In 2019, Nigeria’s unemployment rate stood at 23.1 percent of the workforce in the third quarter, up from 18.1 percent of the previous year.
In 2020, Nigeria’s unemployment rate came in at 27.1 percent, the highest on record which the government blamed on the coronavirus pandemic and the fall in global oil price.
Facts however still remain that restive youths promenade the streets of Africa’s most populous nation in search of jobs while trying their acts on nefarious activities when they are bored with job hunting.
It’s a major bane for a Third World country and despite the thousands of jobs the government keeps singing of providing, it still seem like a mere fallacy, there are no jobs yet and joblessness in Nigeria looks static if not increasing every quarter of a new year.
Over the last two decades, the crusade of entrepreneurship has attained a crescendo, it was meant to reroute traffic on the lane of white-collar jobs to that of blue-collar, skills, self-reliance and independence.
But that hasn’t helped either, the rat race for multinationals, mega-firms, banks, government agencies et al by youths and the “just graduated” lot takes a different form by the day.

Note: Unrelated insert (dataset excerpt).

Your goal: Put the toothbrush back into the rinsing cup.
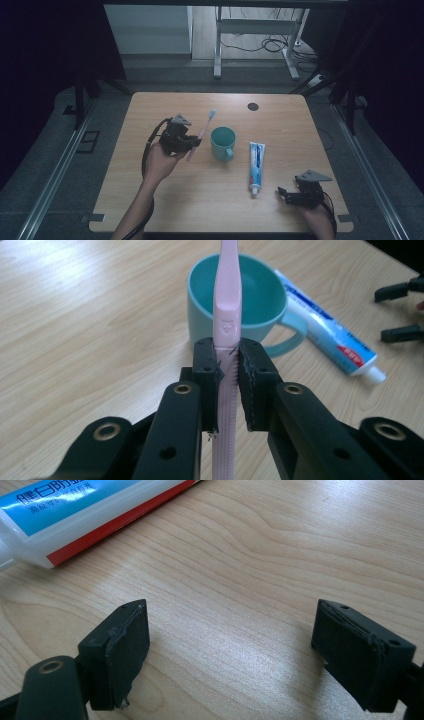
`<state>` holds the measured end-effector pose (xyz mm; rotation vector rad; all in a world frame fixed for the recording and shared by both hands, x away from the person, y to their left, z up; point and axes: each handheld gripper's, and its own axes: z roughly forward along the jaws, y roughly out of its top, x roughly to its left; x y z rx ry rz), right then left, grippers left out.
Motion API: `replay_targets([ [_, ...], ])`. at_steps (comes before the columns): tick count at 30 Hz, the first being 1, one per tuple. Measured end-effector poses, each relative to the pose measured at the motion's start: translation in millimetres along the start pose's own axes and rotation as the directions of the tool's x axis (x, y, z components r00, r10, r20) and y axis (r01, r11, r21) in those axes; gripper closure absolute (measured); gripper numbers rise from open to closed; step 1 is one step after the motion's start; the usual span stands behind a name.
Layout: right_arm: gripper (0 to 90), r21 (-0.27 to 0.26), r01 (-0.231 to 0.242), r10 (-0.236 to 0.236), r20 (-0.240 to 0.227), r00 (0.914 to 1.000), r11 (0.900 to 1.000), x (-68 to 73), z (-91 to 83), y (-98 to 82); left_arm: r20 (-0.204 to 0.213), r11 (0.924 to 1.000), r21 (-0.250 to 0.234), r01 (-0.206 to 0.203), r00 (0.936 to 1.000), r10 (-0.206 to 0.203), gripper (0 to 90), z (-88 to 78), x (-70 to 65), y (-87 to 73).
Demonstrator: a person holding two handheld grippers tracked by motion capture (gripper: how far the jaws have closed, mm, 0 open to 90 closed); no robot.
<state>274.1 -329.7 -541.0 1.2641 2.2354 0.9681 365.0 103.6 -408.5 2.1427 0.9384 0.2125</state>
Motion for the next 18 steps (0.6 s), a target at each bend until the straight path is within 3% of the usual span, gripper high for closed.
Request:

According to econometric models from Trading Economics, Nigeria’s unemployment rate is projected to trend around 32.50 percent this year and 33.00 percent in 2022.
Unemployment statistics from January 2016 to January 2020
Economic Consequence of Unemployment
Here are a few economic downsides of unemployment:
Increases Federal And State Government Borrowing
An economic consequence of unemployment in Nigeria is its potential for increased government borrowing and debt. The high rate of unemployment has affected the tax return, leaving the government to rely on loans from world organizations and countries.
Potential Homelessness In The Country
The economic consequence of unemployment in Nigeria is that it has created potential homelessness for Nigerian citizens. For instance, no income makes it impossible to pay for rent in urban cities like Lagos. The suburbs then suffer overcrowding and invariably higher rates of violent crimes.
Harms Future Prospects Of The Country
This is another economic consequence of unemployment in the country. Most Nigerian citizens, who are unemployed today may likely find it quite difficult to secure suitable jobs in the future – the hysteresis effect.
Lower GDP For The Country’s Economy
Another economic consequence of unemployment in Nigeria is that it depreciates the country’s GDP. When there is a high rate of unemployment, the indication is that the economy would operate below full capacity thus, making the country’s economy inefficient.
This, however, has led to low output as well as low incomes. When the unemployed are not able to buy or pay for services, lower spending, as well as lower output, becomes a cause for worry as is the situation now.